• _ABOUT THIS TASK_: Repeat all of the data exactly. Leave nothing out.
---- PROVIDED INFORMATION
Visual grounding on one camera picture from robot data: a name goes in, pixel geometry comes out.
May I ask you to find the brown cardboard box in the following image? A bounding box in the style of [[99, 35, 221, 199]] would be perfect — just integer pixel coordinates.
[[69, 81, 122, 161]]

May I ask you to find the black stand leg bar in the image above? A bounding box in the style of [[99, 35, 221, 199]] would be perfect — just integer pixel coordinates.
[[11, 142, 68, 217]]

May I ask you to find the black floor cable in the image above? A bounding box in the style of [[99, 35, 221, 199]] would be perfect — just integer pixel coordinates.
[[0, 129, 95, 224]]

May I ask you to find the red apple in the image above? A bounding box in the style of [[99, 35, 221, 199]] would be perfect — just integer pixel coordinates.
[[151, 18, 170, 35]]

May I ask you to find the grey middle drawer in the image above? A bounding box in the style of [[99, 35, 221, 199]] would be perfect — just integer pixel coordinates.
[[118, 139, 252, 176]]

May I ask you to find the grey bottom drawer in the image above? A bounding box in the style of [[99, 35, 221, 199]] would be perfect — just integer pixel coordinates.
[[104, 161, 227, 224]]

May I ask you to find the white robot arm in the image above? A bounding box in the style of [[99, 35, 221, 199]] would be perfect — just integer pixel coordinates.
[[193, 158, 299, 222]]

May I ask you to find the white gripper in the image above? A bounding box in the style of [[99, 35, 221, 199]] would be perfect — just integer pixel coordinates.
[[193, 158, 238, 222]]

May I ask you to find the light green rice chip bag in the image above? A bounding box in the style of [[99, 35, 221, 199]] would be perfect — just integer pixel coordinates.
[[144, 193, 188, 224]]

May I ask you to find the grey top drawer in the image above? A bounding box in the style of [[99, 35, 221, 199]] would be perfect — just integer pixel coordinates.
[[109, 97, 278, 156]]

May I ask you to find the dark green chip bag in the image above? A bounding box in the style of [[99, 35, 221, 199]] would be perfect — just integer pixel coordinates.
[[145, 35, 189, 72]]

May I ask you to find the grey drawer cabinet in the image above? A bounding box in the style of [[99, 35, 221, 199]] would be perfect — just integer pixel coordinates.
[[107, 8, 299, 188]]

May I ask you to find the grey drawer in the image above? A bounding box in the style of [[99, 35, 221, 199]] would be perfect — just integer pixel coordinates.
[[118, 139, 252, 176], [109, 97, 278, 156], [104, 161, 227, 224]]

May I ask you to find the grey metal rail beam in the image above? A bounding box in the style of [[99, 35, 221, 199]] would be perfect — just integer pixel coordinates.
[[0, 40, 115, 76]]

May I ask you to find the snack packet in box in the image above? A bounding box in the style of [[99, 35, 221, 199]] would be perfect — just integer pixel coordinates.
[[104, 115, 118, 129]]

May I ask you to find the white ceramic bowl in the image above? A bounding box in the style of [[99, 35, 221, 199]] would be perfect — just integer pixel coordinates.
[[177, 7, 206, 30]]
--------
• _ANSWER TO THE PROBLEM_:
Visual grounding on one camera picture from robot data: a name goes in, pixel geometry comes out.
May I ask you to find the brown cardboard box in the following image? A bounding box in the style of [[99, 35, 221, 199]] would be perfect — just integer pixel coordinates.
[[69, 81, 122, 161]]

May I ask you to find the black stand leg bar in the image above? A bounding box in the style of [[99, 35, 221, 199]] would be perfect — just integer pixel coordinates.
[[11, 142, 68, 217]]

May I ask you to find the black floor cable in the image above? A bounding box in the style of [[99, 35, 221, 199]] would be perfect — just integer pixel coordinates.
[[0, 129, 95, 224]]

May I ask you to find the red apple in the image above? A bounding box in the style of [[99, 35, 221, 199]] would be perfect — just integer pixel coordinates.
[[151, 18, 170, 35]]

May I ask you to find the grey middle drawer in the image above? A bounding box in the style of [[99, 35, 221, 199]] would be perfect — just integer pixel coordinates.
[[118, 139, 252, 176]]

May I ask you to find the grey bottom drawer in the image above? A bounding box in the style of [[99, 35, 221, 199]] would be perfect — just integer pixel coordinates.
[[104, 161, 227, 224]]

May I ask you to find the white robot arm in the image above? A bounding box in the style of [[99, 35, 221, 199]] would be perfect — just integer pixel coordinates.
[[193, 158, 299, 222]]

May I ask you to find the white gripper in the image above? A bounding box in the style of [[99, 35, 221, 199]] would be perfect — just integer pixel coordinates.
[[193, 158, 238, 222]]

May I ask you to find the light green rice chip bag in the image above? A bounding box in the style of [[99, 35, 221, 199]] would be perfect — just integer pixel coordinates.
[[144, 193, 188, 224]]

May I ask you to find the grey top drawer in the image above? A bounding box in the style of [[99, 35, 221, 199]] would be perfect — just integer pixel coordinates.
[[109, 97, 278, 156]]

May I ask you to find the dark green chip bag in the image above? A bounding box in the style of [[99, 35, 221, 199]] would be perfect — just integer pixel coordinates.
[[145, 35, 189, 72]]

May I ask you to find the grey drawer cabinet in the image above? A bounding box in the style of [[99, 35, 221, 199]] would be perfect — just integer pixel coordinates.
[[107, 8, 299, 188]]

May I ask you to find the grey drawer in the image above? A bounding box in the style of [[99, 35, 221, 199]] would be perfect — just integer pixel coordinates.
[[118, 139, 252, 176], [109, 97, 278, 156], [104, 161, 227, 224]]

May I ask you to find the grey metal rail beam in the image above? A bounding box in the style of [[99, 35, 221, 199]] would be perfect — just integer pixel coordinates.
[[0, 40, 115, 76]]

May I ask you to find the snack packet in box in the image above? A bounding box in the style of [[99, 35, 221, 199]] would be perfect — just integer pixel coordinates.
[[104, 115, 118, 129]]

May I ask you to find the white ceramic bowl in the image above? A bounding box in the style of [[99, 35, 221, 199]] would be perfect — just integer pixel coordinates.
[[177, 7, 206, 30]]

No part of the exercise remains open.